Later, Kerry, when asked about the new deadline said,“We have our own sense of deadline.

“We are working very, very hard and we have some very difficult issues but we believe we are making progress and we are going to continue to work because of that,” he added.

Iran and the five permanent members of the U.N. Security Council and Germany, the so-called P 5 + 1, are trying to come up with a plan that would restrict Iran's ability to make nuclear weapons while providing the country with sanctions relief.

A nuclear deal would follow “the Lausanne framework fairly closely," said analyst Richard Nephew of the Center on Global Energy Policy. He referred to the framework agreement that Iran nuclear negotiators reached in Switzerland in early April.

A deal would involve reductions in the "installed and operating centrifuges; it will involve a reduction of the amount of enriched uranium in the country, which will have a positive impact on breakout and it will involve a modification of the Arak reactor basically closing the path to the plutonium weapon," he said.
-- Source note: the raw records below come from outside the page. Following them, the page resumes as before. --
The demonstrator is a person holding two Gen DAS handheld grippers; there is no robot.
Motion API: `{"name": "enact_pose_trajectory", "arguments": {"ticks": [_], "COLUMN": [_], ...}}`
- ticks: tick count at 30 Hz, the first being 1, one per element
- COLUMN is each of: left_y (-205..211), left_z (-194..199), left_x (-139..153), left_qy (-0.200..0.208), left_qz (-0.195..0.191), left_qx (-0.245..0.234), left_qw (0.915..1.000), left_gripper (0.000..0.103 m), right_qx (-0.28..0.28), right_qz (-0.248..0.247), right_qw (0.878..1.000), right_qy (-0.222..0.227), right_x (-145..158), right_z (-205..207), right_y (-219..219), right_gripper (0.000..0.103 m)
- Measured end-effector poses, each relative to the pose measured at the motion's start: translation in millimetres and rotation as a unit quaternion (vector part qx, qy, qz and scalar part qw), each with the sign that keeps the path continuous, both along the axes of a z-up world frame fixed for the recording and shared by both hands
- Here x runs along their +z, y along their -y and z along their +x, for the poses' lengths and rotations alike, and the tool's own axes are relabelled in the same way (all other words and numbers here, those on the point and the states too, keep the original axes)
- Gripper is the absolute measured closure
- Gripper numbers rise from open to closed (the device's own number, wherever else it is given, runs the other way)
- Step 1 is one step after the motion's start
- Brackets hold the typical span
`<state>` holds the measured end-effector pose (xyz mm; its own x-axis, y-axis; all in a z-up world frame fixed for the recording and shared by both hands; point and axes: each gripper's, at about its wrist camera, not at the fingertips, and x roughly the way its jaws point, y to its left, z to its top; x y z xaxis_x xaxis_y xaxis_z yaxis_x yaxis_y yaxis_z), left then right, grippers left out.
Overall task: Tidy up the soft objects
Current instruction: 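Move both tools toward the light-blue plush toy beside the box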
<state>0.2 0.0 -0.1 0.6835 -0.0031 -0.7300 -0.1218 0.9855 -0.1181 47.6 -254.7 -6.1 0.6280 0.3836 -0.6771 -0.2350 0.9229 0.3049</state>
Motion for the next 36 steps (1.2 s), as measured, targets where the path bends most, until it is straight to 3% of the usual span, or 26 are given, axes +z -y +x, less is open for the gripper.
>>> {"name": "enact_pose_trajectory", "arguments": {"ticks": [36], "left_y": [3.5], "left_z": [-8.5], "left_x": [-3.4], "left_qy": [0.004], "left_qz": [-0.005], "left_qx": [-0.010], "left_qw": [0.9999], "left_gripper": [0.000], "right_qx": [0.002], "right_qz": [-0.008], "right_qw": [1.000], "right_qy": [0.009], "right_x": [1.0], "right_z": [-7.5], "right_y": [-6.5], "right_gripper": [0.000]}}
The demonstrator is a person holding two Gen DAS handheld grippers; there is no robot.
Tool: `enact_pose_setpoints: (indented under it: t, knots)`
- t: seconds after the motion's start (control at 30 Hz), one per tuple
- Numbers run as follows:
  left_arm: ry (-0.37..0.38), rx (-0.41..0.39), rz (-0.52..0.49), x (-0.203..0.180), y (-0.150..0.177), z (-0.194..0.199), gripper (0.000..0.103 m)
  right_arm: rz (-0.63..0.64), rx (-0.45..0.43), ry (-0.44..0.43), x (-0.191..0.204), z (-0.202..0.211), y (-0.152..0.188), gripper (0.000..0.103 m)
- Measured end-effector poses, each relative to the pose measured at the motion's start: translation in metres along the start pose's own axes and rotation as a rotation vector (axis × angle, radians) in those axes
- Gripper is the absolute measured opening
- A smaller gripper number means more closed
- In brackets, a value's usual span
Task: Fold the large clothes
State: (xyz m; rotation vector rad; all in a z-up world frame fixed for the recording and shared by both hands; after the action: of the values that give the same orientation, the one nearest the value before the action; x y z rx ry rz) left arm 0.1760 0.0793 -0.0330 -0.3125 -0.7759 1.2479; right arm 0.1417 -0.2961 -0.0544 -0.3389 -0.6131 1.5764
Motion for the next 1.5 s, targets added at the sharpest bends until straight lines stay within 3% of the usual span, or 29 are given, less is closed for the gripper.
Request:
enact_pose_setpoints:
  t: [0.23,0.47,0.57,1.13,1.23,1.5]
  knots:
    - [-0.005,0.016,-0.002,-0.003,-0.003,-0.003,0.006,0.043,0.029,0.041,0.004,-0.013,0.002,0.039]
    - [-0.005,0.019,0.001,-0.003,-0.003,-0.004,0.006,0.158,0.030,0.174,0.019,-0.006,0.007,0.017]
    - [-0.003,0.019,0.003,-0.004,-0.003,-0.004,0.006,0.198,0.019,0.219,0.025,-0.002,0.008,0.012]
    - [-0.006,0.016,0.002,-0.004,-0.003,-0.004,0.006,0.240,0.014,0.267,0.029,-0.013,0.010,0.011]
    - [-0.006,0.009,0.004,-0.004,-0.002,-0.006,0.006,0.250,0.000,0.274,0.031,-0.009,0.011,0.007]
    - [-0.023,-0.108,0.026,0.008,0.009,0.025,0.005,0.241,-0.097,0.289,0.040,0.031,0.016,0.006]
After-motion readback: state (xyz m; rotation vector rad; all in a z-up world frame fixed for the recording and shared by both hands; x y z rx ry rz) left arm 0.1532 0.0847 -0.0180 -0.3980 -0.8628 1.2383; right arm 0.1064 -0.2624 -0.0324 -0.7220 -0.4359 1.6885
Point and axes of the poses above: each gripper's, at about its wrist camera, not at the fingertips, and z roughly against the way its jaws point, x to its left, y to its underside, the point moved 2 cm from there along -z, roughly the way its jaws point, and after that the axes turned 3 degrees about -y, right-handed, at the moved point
US, Iranian officials comment on talks

Both U.S. President Barack Obama and Iranian President Rouhani commented on the nuclear talks.

Obama said Tuesday the United States would "walk away" from a possible nuclear deal with Iran if he is not convinced it would block Tehran's path to building a nuclear weapon.

Rouhani said Iran would resume suspended atomic activity if Western powers break promises made in an agreement.

The U.S. State Department on Tuesday - the original deadline for an agreement - said negotiators decided to extend until July 7 measures under the interim agreement to "allow more time" for talks on Iran's nuclear program to reach a long-term solution.